Your instructions ▸ Return, without pictures, the lines from the start of the data through the one that contains "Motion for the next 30".

Data shown ▸
━━━━━━━━━━━━━━━━━━━━━━━━━━━━━━
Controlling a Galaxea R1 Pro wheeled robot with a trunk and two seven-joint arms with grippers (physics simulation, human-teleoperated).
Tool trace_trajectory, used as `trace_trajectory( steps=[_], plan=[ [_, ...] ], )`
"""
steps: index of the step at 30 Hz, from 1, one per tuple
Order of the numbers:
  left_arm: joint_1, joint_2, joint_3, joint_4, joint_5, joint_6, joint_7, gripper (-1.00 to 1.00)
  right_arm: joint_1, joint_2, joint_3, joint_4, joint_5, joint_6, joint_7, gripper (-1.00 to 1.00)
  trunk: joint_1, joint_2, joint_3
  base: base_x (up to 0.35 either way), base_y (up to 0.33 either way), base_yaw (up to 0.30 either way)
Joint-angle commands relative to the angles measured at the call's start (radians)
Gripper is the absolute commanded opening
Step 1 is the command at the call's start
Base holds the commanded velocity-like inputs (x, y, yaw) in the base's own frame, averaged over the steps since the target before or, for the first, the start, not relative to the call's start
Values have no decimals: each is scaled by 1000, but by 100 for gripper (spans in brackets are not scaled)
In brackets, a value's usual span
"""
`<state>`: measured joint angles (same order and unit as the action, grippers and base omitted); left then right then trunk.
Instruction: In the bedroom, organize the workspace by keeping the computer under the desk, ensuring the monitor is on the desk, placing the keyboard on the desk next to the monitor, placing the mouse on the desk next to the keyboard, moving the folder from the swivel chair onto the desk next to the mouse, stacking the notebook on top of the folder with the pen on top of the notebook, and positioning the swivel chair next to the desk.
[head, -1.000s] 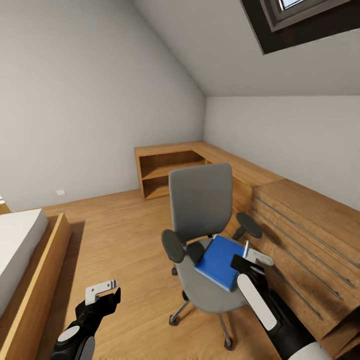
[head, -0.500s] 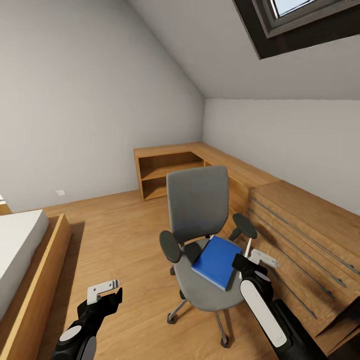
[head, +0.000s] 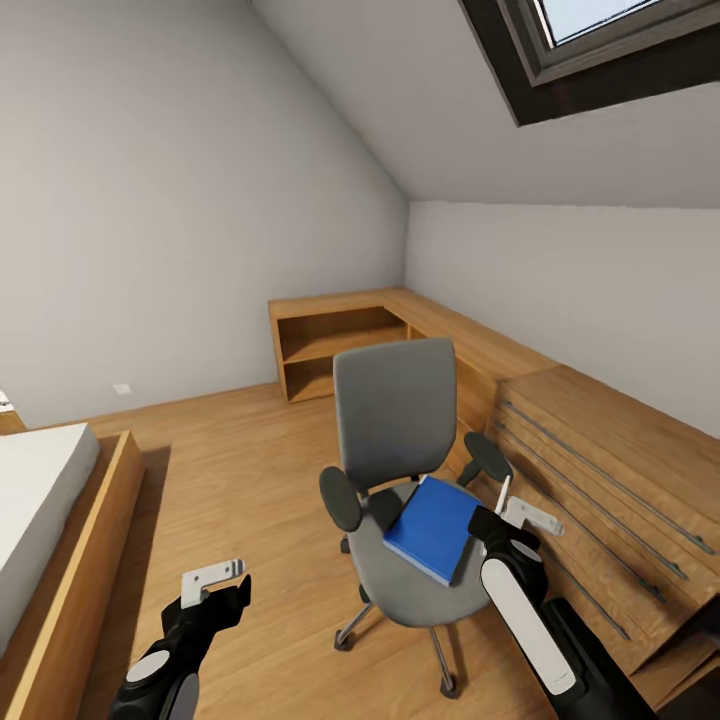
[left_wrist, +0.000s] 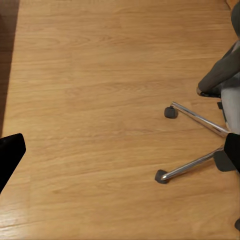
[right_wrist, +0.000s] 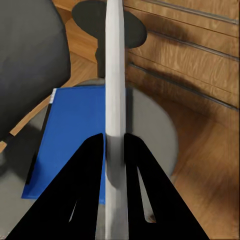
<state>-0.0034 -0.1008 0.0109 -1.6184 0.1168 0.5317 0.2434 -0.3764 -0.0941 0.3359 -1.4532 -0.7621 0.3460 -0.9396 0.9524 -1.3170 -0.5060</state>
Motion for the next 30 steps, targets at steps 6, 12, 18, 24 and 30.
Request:
trace_trajectory(
  steps=[6,12,18,24,30],
  plan=[
    [0,0,0,-1,11,4,7,100,-1,-1,3,-2,-5,5,-16,-100,-23,42,18,0,0,0],
    [0,0,-1,-1,10,4,6,100,-1,-1,2,-1,-5,5,-18,-100,-46,84,37,0,0,0],
    [0,0,-2,-1,11,5,4,100,-1,-2,0,0,-5,5,-18,-100,-58,105,46,0,0,-147],
    [0,1,-2,2,12,6,3,100,-1,-2,-18,0,-5,5,-18,-100,-58,105,46,0,0,-255],
    [0,2,-2,4,11,5,2,100,-1,-10,-49,1,-6,6,-18,-100,-58,105,46,0,-55,-263]
  ],
)
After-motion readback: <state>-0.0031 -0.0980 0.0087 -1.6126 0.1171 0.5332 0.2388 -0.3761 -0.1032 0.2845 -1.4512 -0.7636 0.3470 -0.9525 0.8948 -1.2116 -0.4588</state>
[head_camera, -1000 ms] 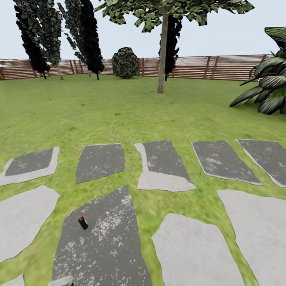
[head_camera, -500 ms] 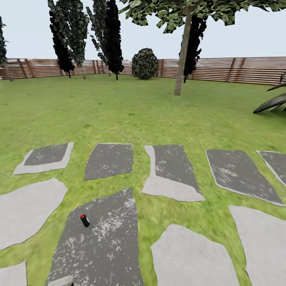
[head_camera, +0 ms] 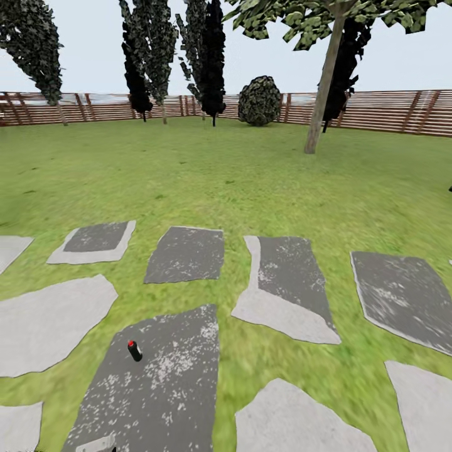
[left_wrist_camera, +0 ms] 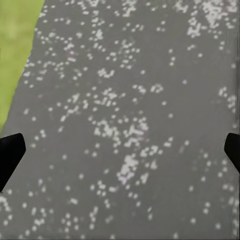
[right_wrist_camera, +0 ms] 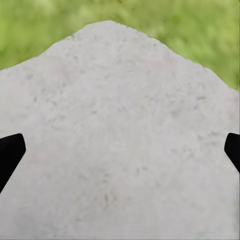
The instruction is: In the garden, pick up the pesticide atomizer on the floor and spray pesticide onto both trees until each tree trunk is fully covered.
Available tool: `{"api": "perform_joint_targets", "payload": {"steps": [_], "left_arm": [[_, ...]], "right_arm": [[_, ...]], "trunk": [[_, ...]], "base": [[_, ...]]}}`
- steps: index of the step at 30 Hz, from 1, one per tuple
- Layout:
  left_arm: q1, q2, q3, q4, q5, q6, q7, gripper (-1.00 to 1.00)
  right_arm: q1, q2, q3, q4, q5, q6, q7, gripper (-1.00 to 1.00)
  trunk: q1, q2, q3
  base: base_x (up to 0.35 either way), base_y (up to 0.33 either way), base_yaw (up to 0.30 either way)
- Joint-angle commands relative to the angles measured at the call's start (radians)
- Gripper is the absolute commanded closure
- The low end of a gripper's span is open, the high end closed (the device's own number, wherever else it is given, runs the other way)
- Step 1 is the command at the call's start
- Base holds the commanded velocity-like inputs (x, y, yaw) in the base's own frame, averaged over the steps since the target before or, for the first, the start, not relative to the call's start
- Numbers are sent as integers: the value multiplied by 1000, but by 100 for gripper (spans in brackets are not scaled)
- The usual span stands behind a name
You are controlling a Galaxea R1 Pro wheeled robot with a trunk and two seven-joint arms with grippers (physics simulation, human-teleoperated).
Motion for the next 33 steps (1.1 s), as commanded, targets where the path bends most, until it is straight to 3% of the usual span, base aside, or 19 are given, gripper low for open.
{"api": "perform_joint_targets", "payload": {"steps": [1,25,33], "left_arm": [[-1,0,-4,1,9,-3,1,-100],[0,1,-4,1,10,-4,1,-100],[2,1,-4,-1,9,-4,0,-100]], "right_arm": [[0,1,-7,1,4,-3,8,-100],[0,1,-8,1,4,-3,8,-100],[0,1,-8,-1,3,-3,9,-100]], "trunk": [[0,0,-1],[0,0,-1],[0,0,-1]], "base": [[238,-247,276],[264,-206,276],[69,-39,276]]}}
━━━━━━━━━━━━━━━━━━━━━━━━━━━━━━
Exercise answer ▸
Controlling a Galaxea R1 Pro wheeled robot with a trunk and two seven-joint arms with grippers (physics simulation, human-teleoperated).
Tool trace_trajectory, used as `trace_trajectory( steps=[_], plan=[ [_, ...] ], )`
"""
steps: index of the step at 30 Hz, from 1, one per tuple
Order of the numbers:
  left_arm: joint_1, joint_2, joint_3, joint_4, joint_5, joint_6, joint_7, gripper (-1.00 to 1.00)
  right_arm: joint_1, joint_2, joint_3, joint_4, joint_5, joint_6, joint_7, gripper (-1.00 to 1.00)
  trunk: joint_1, joint_2, joint_3
  base: base_x (up to 0.35 either way), base_y (up to 0.33 either way), base_yaw (up to 0.30 either way)
Joint-angle commands relative to the angles measured at the call's start (radians)
Gripper is the absolute commanded opening
Step 1 is the command at the call's start
Base holds the commanded velocity-like inputs (x, y, yaw) in the base's own frame, averaged over the steps since the target before or, for the first, the start, not relative to the call's start
Values have no decimals: each is scaled by 1000, but by 100 for gripper (spans in brackets are not scaled)
In brackets, a value's usual span
"""
`<state>`: measured joint angles (same order and unit as the action, grippers and base omitted); left then right then trunk.
Instruction: In the bedroom, organize the workspace by keeping the computer under the desk, ensuring the monitor is on the desk, placing the keyboard on the desk next to the monitor, placing the mouse on the desk next to the keyboard, moving the folder from the swivel chair onto the desk next to the mouse, stacking the notebook on top of the folder with the pen on top of the notebook, and positioning the swivel chair next to the desk.
[head, -1.000s] 
[head, -0.500s] 
[head, +0.000s] 
[left_wrist, +0.000s] 
[right_wrist, +0.000s] 
<state>-0.0034 -0.1008 0.0109 -1.6184 0.1168 0.5317 0.2434 -0.3764 -0.0941 0.3359 -1.4532 -0.7621 0.3460 -0.9396 0.9524 -1.3170 -0.5060</state>
Motion for the next 30 steps, targets at steps 6, 12, 18, 24 and 30.

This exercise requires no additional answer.